**Aim of the exercise**
Would you repeat each of the lines below exactly?

**Stored data**

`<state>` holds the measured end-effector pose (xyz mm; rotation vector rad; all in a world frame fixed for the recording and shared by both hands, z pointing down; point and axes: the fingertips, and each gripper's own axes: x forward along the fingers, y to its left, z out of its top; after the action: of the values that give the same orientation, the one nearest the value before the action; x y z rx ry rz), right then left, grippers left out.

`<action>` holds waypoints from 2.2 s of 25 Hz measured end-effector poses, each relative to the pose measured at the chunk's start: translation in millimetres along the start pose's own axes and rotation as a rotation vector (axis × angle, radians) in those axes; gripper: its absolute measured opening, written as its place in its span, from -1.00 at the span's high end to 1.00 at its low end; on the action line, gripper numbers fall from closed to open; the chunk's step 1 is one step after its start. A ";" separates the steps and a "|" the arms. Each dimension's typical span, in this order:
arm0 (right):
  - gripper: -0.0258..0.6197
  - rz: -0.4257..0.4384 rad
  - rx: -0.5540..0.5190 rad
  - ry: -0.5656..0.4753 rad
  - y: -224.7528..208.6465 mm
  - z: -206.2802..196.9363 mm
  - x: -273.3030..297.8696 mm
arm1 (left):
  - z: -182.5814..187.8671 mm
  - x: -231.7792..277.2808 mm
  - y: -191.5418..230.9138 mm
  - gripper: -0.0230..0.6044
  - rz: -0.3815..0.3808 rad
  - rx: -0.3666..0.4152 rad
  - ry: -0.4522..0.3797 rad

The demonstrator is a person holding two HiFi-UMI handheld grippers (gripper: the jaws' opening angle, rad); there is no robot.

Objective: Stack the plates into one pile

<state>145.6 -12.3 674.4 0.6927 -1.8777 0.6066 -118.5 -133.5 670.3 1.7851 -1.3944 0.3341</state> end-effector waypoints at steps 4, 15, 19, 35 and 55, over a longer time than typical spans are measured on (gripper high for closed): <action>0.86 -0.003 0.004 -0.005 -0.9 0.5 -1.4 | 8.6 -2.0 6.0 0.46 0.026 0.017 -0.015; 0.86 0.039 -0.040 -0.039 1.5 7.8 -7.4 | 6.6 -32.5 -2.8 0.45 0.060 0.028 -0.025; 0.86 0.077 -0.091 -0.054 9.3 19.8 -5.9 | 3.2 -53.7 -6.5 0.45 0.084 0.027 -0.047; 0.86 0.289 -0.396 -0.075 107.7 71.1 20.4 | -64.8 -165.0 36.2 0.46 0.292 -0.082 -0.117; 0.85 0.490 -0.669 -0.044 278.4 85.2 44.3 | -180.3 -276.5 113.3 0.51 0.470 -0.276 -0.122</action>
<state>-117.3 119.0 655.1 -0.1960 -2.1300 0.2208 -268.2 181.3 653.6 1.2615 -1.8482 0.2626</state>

**Your response**
`<state>` holds the measured end-effector pose (xyz mm; rotation vector rad; all in a world frame fixed for the recording and shared by both hands, z pointing down; point and axes: the fingertips, and each gripper's own axes: x forward along the fingers, y to its left, z out of its top; after the action: of the values that give the same orientation, the one nearest the value before the action; x y z rx ry rz), right then left, grippers left out.

`<action>` holds waypoints from 2.2 s of 25 Hz measured end-effector poses, each relative to the pose measured at the chunk's start: translation in millimetres along the start pose's own axes and rotation as a rotation vector (axis × angle, radians) in those axes; gripper: its absolute measured opening, written as its place in its span, from -1.00 at the span's high end to 1.00 at its low end; on the action line, gripper numbers fall from closed to open; the chunk's step 1 is one step after its start. A ";" separates the steps and a "|" the arms. Each dimension's typical span, in this order:
arm0 (right):
  - gripper: -0.0258..0.6197
  - rz: -0.4257..0.4384 rad
  - rx: -0.5540..0.5190 rad
  - ry: -0.5656..0.4753 rad
  - y: -224.7528..208.6465 mm
  - z: -206.2802..196.9363 mm
  - x: -273.3030..297.8696 mm
arm1 (left):
  - z: -182.5814..187.8671 mm
  - x: -231.7792..277.2808 mm
  - y: -191.5418..230.9138 mm
  - gripper: -0.0230..0.6044
  - rz: -0.3815..0.3808 rad
  - rx: -0.3666..0.4152 rad
  - ry: -0.4522..0.3797 rad

The demonstrator is a person holding two HiFi-UMI handheld grippers (gripper: the jaws' opening angle, rad); there is no robot.

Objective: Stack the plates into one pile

<state>145.6 -12.3 674.4 0.6927 -1.8777 0.6066 -118.5 -133.5 670.3 1.7851 -1.3944 0.3341</state> end-effector waypoints at steps 4, 15, 19, 35 and 55, over a longer time than typical spans are measured on (gripper high for closed): <action>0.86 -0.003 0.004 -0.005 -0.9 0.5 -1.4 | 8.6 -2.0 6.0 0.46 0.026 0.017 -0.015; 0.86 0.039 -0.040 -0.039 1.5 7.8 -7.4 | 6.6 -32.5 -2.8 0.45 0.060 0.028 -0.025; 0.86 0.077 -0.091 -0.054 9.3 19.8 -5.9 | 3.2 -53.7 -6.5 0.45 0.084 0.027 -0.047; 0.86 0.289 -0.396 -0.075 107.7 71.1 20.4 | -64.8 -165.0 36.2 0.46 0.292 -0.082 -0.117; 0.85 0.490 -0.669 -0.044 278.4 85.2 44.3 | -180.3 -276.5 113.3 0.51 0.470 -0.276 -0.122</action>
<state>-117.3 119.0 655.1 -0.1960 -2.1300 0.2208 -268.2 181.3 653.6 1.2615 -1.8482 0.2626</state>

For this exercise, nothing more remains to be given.